■ Goal of the exercise
The answer must be an exact copy of the entries that follow, with all images removed.

** Opening Task input block **

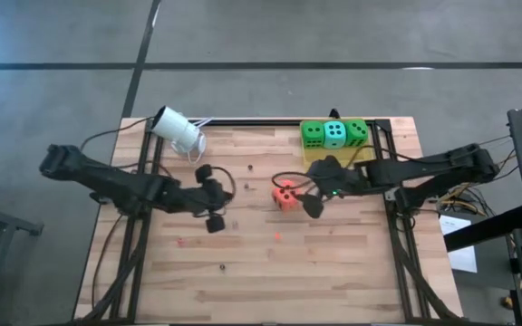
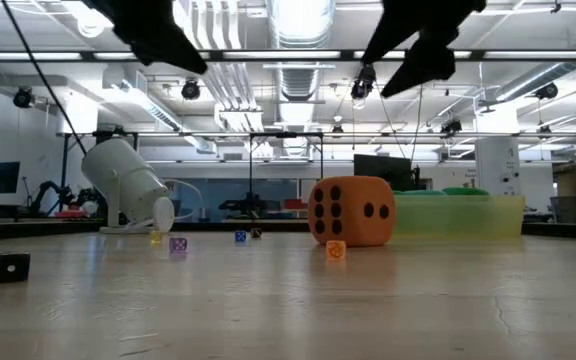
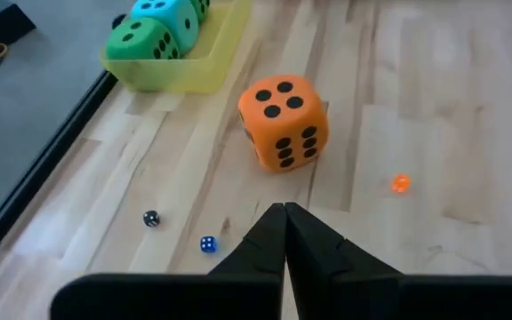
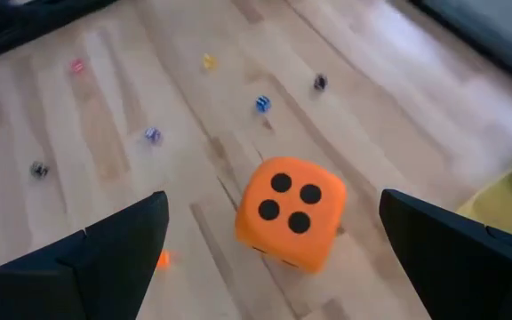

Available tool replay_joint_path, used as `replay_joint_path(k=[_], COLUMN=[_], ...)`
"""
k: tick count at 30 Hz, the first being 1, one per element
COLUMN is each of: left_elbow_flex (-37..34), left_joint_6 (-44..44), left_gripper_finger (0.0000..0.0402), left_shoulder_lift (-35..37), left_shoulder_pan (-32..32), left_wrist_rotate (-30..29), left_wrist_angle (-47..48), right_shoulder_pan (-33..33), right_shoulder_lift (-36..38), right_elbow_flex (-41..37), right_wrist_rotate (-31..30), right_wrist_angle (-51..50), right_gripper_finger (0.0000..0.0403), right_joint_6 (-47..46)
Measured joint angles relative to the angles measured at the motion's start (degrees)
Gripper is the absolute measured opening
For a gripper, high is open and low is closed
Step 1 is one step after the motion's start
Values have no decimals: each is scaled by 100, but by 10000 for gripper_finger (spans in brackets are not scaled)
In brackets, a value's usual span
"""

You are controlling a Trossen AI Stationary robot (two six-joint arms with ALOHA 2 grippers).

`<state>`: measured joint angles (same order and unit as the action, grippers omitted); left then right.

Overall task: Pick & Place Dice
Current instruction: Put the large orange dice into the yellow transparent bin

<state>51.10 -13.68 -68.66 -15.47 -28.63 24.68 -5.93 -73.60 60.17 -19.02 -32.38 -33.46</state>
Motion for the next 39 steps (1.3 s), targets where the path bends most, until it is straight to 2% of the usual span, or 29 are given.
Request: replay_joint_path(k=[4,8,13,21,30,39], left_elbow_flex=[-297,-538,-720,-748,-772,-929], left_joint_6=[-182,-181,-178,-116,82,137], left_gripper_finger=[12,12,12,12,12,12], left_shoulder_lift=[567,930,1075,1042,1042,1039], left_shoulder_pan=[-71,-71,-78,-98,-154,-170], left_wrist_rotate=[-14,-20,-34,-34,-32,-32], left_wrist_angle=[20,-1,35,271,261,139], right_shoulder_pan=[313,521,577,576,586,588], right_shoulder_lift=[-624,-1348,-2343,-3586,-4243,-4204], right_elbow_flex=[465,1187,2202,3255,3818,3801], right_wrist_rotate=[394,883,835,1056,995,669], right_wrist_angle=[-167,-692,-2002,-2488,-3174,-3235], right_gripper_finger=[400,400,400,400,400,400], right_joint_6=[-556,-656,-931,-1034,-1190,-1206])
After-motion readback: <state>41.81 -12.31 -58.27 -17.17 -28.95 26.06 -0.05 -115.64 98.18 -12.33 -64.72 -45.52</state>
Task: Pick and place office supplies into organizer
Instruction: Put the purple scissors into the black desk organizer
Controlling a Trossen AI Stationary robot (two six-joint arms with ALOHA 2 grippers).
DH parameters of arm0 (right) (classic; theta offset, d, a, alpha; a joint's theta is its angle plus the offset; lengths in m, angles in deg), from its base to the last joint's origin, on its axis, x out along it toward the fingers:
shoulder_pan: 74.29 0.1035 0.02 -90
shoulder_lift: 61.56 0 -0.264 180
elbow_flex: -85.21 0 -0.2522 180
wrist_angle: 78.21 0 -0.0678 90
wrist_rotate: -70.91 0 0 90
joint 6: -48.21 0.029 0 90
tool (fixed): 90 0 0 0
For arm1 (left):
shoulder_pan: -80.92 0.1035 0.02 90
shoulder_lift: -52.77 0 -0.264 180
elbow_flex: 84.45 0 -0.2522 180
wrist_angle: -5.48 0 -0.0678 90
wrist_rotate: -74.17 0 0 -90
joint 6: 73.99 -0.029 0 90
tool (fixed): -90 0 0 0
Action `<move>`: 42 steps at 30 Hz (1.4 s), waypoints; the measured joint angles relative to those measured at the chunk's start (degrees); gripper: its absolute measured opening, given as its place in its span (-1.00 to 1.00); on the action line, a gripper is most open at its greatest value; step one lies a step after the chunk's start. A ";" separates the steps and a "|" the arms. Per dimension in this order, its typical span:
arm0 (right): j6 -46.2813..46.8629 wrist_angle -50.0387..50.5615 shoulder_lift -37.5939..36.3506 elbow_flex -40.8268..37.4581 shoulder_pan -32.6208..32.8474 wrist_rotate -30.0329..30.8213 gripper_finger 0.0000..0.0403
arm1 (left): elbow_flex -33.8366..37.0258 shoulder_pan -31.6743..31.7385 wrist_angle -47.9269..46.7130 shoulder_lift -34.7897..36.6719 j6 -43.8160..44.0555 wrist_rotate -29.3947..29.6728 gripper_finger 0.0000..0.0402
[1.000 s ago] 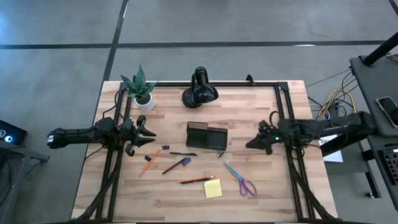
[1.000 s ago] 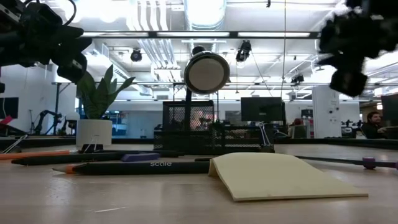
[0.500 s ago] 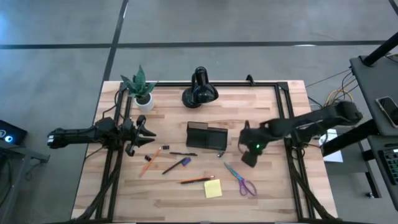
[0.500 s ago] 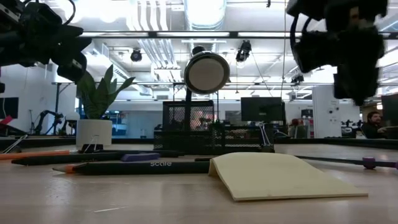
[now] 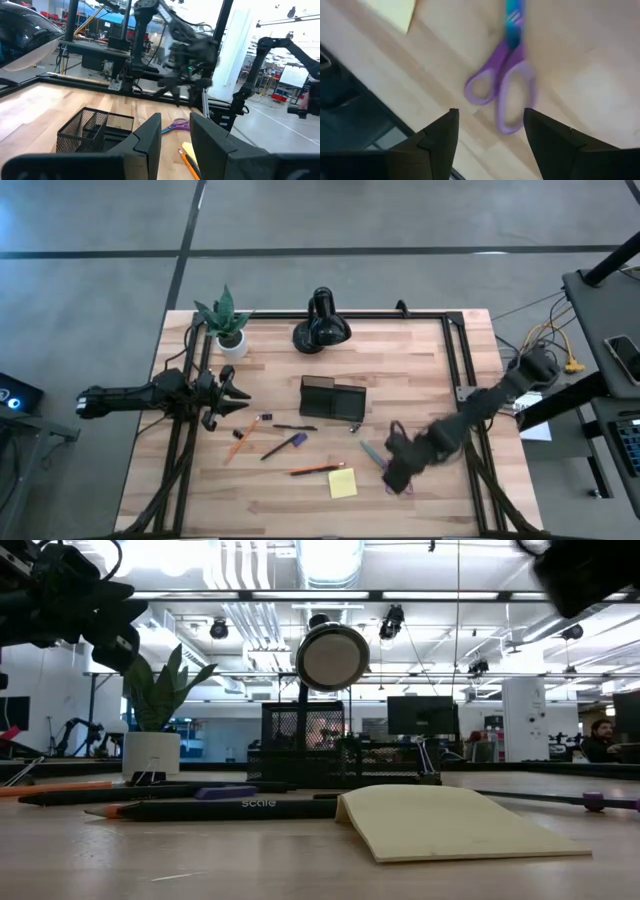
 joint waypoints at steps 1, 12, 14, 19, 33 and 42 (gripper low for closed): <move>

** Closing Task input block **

■ Answer below
Available tool replay_joint_path, used as `replay_joint_path(k=[_], COLUMN=[_], ...)`
"""
k: tick count at 30 Hz, the first being 1, one per element
COLUMN is each of: left_elbow_flex (-37..34), left_joint_6 (-44..44), left_gripper_finger (0.0000..0.0402), left_shoulder_lift (-35..37), left_shoulder_pan (-32..32), left_wrist_rotate (-30..29), left_wrist_angle (-47..48), right_shoulder_pan (-33..33), right_shoulder_lift (-36..38), right_elbow_flex (-41..37), right_wrist_rotate (-31..30), right_wrist_angle (-51..50), right_gripper_finger (0.0000..0.0403), right_joint_6 (-47..46)
Measured joint angles relative to the angles measured at the motion's start (degrees)
Gripper is the absolute measured opening
For a gripper, high is open and low is closed
Step 1 is one step after the motion's start
Values have no decimals: each is scaled by 100, but by 10000 for gripper_finger (spans in brackets are not scaled)
In brackets, a value's usual span
"""

You are controlling a Trossen AI Stationary robot (two six-joint arms with ALOHA 2 grippers).

`<state>`: measured joint angles (same order and unit as the action, grippers omitted); left then right.

Overall task: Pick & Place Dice
Current instruction: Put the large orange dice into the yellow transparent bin

<state>51.10 -13.68 -68.66 -15.47 -28.63 24.68 -5.93 -73.60 60.17 -19.02 -32.38 -33.46</state>
Motion for the next 39 steps (1.3 s), targets where the path bends most, until it is straight to 2% of the usual span, or 29 are given.
Request: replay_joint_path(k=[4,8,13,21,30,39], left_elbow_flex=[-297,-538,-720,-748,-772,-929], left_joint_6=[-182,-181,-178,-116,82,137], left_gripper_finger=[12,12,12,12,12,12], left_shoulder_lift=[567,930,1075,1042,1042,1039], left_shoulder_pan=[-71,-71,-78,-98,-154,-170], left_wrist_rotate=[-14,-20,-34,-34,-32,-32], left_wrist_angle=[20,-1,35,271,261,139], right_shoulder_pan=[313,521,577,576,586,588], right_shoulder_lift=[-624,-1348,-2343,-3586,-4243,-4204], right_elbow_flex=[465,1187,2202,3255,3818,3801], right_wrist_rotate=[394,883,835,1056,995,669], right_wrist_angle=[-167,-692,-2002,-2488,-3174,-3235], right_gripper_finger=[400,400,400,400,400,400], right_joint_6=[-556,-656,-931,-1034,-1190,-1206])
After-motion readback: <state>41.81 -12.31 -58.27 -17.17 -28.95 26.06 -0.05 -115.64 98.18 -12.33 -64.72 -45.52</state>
Task: Pick and place office supplies into organizer
Instruction: Put the purple scissors into the black desk organizer
Controlling a Trossen AI Stationary robot (two six-joint arms with ALOHA 2 grippers).
DH parameters of arm0 (right) (classic; theta offset, d, a, alpha; a joint's theta is its angle plus the offset; lengths in m, angles in deg), from its base to the last joint's origin, on its axis, x out along it toward the fingers:
shoulder_pan: 74.29 0.1035 0.02 -90
shoulder_lift: 61.56 0 -0.264 180
elbow_flex: -85.21 0 -0.2522 180
wrist_angle: 78.21 0 -0.0678 90
wrist_rotate: -70.91 0 0 90
joint 6: -48.21 0.029 0 90
tool (fixed): 90 0 0 0
For arm1 (left):
shoulder_pan: -80.92 0.1035 0.02 90
shoulder_lift: -52.77 0 -0.264 180
elbow_flex: 84.45 0 -0.2522 180
wrist_angle: -5.48 0 -0.0678 90
wrist_rotate: -74.17 0 0 -90
joint 6: 73.99 -0.029 0 90
tool (fixed): -90 0 0 0
Action `<move>`: 42 steps at 30 Hz (1.4 s), waypoints; the measured joint angles relative to those measured at the chunk's start (degrees); gripper: its absolute measured opening, given as its place in its span (-1.00 to 1.00); on the action line, a gripper is most open at its greatest value; step one lies a step after the chunk's start. A ";" separates the steps and a "|" the arms. Per dimension in this order, its typical span:
arm0 (right): j6 -46.2813..46.8629 wrist_angle -50.0387..50.5615 shoulder_lift -37.5939..36.3506 elbow_flex -40.8268..37.4581 shoulder_pan -32.6208..32.8474 wrist_rotate -30.0329..30.8213 gripper_finger 0.0000..0.0403
arm1 (left): elbow_flex -33.8366..37.0258 shoulder_pan -31.6743..31.7385 wrist_angle -47.9269..46.7130 shoulder_lift -34.7897..36.6719 j6 -43.8160..44.0555 wrist_rotate -29.3947..29.6728 gripper_finger 0.0000..0.0402
[1.000 s ago] 
[1.000 s ago] 
[0.500 s ago] 
[0.500 s ago] 
[now] 
 joint waypoints at steps 1, 12, 14, 19, 33 and 42 (gripper low for closed): <move>

Nothing more is needed for this exercise.